▸ **Problem details**: The response should consist of every line below, restated exactly, with no pictures.

▸ **The data**:
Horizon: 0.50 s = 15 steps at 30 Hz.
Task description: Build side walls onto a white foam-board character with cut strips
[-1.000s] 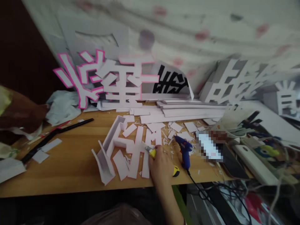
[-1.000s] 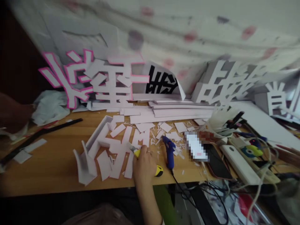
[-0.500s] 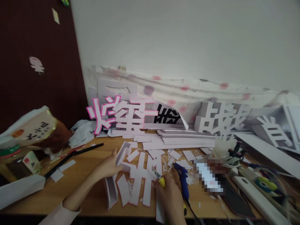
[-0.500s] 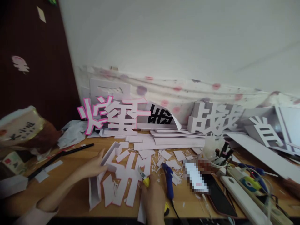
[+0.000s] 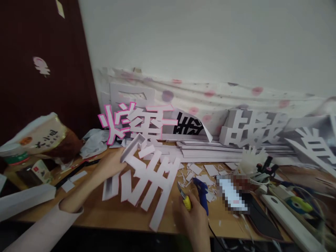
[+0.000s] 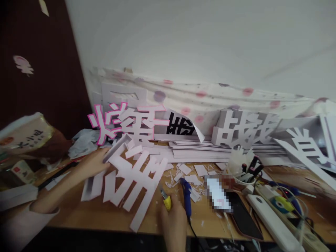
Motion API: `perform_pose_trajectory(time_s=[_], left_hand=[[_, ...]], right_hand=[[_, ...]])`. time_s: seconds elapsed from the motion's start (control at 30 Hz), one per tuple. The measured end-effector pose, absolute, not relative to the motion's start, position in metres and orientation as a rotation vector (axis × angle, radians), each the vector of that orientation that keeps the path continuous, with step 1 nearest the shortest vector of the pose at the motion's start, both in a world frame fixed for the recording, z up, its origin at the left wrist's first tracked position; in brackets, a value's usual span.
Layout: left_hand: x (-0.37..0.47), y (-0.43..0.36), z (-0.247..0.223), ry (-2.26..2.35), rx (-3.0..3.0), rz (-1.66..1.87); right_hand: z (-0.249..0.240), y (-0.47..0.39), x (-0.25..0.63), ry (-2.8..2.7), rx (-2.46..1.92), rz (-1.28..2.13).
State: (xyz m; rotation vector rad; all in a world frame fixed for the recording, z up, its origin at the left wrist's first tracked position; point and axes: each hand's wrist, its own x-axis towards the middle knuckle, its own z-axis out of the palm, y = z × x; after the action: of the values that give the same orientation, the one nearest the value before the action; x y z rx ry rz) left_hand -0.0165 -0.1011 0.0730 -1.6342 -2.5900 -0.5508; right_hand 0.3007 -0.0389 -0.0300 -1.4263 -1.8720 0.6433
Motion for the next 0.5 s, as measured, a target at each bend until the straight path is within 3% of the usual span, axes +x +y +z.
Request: perform_pose_trajectory(time_s=[0.2,0.5], left_hand=[[-0.024,-0.103,0.109,-2.297,-1.268,-0.836],[-0.032,-0.098,0.101,-2.018,-0.824,-1.633]], right_hand=[[-0.035,-0.036,0.303,-1.706,-1.328,0.733],[-0.05,-0.032,0.298,-1.766,-1.293,0.652]])
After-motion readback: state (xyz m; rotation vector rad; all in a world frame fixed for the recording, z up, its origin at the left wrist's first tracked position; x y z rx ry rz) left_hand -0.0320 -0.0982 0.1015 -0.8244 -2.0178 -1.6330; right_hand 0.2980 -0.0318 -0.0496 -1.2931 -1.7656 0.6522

▸ **Output for this task**:
Horizon: 0.50 s = 15 steps at 30 Hz.
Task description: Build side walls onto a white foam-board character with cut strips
[-1.000s] 
[-1.000s] 
[-0.500s] 
[-0.500s] 
[+0.000s] 
[+0.000s] 
Motion API: `perform_pose_trajectory(time_s=[_], left_hand=[[_, ...]], right_hand=[[_, ...]])`. time_s: seconds elapsed from the motion's start (control at 30 Hz), one per tuple. The measured end-effector pose, absolute, not relative to the motion's start, position in metres and orientation as a rotation vector (axis × angle, radians), each the vector of that orientation that keeps the path continuous, with step 1 nearest the shortest vector of the pose at the motion's start, both in a world frame fixed for the recording, z up, its origin at the left wrist's first tracked position; in brackets, a value's usual span.
Layout: left_hand: x (-0.37..0.47), y (-0.43..0.36), z (-0.247..0.223), ry (-2.26..2.35), rx (-3.0..3.0), rz (-1.66..1.87); right_hand: z (-0.249..0.240), y (-0.47..0.39), x (-0.25..0.63), ry (-2.8..2.7), rx (-2.46..1.92), rz (-1.28..2.13).
State: (xyz m; rotation vector rad; all in a world frame fixed for the recording, z up, its origin at the left wrist's first tracked position; point and axes: each hand's wrist, its own x-axis towards the middle knuckle, its own z-axis out of the palm, y = z × x; after the action: of the values that give the same orientation, the one nearest the value before the action; x y z rx ry rz) left_hand -0.0165 -0.1011 0.0730 -1.6342 -2.5900 -0.5508; right_hand 0.3007 -0.0389 -0.0300 -1.4263 -1.8720 0.6433
Motion for the next 0.5 s, as measured, a target at each bend until the straight path is within 3% of the usual span, axes +x +y +z.
Request: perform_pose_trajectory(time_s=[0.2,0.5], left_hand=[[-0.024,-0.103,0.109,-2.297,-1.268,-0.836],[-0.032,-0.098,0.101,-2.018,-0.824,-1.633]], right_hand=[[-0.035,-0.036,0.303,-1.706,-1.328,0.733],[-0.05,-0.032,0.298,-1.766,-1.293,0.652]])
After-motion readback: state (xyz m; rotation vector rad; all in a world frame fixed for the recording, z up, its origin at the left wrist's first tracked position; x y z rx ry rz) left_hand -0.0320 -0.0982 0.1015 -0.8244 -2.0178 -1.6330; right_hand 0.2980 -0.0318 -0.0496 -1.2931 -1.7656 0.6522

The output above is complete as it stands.